Given that changes occur frequently, the size of the architecture is small with multiple dimensions of the design like security, data, auditability, performance, and scalability. 

The way the architecture functions is by focusing on providing suggestions that can streamline the business capabilities. 

Flexibility

As the business requirements and environments change, the microservices offer increased flexibility for the communication and modification to make the necessary changes. This keeps you floating in the competitive marketplace among other organizations.

Autonomy

The most significant aspect of microservices is the independency it offers for the services to function and thrive autonomously. There are zero dependencies between services and thus the change in a specific service gets easier to integrate. 

Modularity and Coupling

In the absence of well-defined boundaries, the architecture can be assumed to lead to chaos. As a series of independent units, microservices are inspired by Domain Driven Design and support some level of modularity. 

Experiment

Successful evolutionary architecture is service-based and offers domain partitioning which gives experimentations to follow. The disintegration of these services allow various versions of them to exist and they can be gradually replaced with better functionalities. 

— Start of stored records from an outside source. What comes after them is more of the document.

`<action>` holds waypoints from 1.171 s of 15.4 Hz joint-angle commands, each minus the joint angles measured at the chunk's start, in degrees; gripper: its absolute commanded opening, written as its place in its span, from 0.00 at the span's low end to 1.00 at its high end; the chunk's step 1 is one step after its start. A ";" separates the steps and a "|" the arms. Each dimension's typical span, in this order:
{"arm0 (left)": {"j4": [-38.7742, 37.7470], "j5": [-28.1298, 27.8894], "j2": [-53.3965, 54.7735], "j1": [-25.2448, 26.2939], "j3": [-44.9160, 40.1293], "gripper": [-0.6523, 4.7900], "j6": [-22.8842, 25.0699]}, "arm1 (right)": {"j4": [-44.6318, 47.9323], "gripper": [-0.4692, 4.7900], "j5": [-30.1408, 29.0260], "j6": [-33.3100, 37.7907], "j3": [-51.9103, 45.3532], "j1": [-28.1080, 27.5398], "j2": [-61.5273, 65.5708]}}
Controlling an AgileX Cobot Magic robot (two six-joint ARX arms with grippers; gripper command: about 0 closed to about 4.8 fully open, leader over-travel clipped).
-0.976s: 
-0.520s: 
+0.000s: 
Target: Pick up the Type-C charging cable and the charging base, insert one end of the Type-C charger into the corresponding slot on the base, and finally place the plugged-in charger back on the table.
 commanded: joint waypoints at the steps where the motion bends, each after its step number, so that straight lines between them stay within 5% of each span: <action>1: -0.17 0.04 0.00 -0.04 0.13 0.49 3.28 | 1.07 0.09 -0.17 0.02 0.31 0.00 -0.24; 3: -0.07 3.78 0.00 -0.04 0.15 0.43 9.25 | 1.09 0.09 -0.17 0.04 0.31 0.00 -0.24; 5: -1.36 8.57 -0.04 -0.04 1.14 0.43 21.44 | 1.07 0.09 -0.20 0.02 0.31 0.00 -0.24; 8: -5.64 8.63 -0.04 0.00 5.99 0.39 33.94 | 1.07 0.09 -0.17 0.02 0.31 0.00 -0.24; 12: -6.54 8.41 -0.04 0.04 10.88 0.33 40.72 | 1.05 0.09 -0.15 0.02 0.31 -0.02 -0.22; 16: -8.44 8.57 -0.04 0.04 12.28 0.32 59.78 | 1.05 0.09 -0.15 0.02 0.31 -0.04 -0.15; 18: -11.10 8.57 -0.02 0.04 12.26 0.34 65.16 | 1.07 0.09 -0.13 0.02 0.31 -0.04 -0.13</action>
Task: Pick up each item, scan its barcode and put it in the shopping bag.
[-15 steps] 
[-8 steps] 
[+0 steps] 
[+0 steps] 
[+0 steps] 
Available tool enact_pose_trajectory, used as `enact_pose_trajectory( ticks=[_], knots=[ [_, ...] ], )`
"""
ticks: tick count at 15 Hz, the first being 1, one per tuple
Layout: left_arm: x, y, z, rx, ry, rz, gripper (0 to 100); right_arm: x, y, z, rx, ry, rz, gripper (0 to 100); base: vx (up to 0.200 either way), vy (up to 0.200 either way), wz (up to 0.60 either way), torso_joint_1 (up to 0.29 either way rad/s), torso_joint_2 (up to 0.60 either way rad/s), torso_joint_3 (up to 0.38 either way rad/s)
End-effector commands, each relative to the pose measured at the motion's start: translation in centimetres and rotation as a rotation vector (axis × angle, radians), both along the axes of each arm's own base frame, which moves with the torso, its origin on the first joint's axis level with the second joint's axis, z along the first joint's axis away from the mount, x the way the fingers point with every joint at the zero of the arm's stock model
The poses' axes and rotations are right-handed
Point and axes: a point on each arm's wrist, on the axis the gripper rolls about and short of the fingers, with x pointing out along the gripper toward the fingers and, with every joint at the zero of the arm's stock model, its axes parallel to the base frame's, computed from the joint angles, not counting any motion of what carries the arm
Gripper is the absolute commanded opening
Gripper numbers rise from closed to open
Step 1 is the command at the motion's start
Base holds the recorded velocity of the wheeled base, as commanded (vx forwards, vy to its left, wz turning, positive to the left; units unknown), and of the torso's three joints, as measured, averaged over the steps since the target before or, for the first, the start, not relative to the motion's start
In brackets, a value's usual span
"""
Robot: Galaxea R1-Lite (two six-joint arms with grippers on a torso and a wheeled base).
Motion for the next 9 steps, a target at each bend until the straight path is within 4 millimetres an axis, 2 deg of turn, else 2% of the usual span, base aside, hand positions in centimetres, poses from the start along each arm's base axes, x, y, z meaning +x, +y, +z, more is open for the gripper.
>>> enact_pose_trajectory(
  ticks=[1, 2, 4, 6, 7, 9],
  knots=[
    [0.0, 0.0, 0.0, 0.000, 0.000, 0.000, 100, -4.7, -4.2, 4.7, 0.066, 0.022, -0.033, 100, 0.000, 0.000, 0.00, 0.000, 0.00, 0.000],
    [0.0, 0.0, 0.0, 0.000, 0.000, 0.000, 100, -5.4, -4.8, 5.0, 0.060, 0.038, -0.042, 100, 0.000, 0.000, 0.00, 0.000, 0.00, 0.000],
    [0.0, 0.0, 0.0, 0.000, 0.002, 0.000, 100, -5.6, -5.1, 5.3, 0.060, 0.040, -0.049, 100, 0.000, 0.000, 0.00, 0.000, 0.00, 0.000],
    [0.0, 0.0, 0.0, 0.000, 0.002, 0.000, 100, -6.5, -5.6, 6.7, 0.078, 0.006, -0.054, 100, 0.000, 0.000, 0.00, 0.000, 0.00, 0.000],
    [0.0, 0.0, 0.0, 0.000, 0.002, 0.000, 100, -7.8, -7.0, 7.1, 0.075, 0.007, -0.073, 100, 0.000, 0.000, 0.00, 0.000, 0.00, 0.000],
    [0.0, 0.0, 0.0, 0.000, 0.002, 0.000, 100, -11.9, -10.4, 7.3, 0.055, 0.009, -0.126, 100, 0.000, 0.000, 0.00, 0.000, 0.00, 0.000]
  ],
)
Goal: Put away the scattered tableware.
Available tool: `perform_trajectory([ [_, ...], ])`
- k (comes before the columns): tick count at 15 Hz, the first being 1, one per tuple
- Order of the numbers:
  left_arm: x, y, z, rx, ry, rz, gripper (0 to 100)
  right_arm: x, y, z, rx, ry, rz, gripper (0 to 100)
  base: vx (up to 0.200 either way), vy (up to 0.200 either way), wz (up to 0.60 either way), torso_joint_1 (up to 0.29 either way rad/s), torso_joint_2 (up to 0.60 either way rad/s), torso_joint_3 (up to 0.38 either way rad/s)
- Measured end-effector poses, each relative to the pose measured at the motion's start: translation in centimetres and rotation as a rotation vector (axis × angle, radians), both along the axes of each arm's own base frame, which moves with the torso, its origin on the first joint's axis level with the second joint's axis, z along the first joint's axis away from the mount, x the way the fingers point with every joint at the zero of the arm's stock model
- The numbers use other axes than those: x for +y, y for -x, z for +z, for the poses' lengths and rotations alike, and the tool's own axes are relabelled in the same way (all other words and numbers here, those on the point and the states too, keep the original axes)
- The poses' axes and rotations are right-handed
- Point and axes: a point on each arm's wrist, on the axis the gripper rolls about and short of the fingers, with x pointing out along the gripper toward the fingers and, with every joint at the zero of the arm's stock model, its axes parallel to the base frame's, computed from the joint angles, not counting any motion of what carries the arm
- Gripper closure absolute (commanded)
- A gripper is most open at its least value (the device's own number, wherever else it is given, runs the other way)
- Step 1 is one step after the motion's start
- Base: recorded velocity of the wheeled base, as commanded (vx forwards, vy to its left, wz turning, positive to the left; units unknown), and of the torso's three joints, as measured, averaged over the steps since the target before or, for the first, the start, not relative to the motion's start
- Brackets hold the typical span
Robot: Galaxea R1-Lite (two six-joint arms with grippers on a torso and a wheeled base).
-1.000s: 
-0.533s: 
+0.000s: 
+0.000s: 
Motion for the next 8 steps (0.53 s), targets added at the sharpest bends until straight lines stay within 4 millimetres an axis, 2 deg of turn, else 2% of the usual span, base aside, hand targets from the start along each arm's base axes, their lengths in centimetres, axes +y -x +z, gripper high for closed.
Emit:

How to Achieve Evolutionary Architecture of Microservices?

While the evolutionary architecture sounds all good, it comes with the responsibility of its usage. As decoupling and decentralization become the goal, isolate with care and only where necessary. Also, keep these quick points in check:

  • It is wise to start by picking the right stack of tools that can be implemented. 
  • Apart from a stronghold on the release and load distribution techniques, the frequency of releases should be increased. 
  • Continuous development cycles should deliver aggressively and radically for the issues to come to the forefront. This will give a direction for the improvements in algorithms that can increase the regularity further. 

Conclusion

The three main factors of evolutionary architecture: Experimentation, modularity and hypothesis-driven development yield desirable time-to-market scenarios. The combined efforts of all the factors ensure that the evolutionary steps comply with the architecture and its principles.

Instead of improvising on the rigorous structure each time, the evolutionary architecture furnishes an ever-growing structure based on change.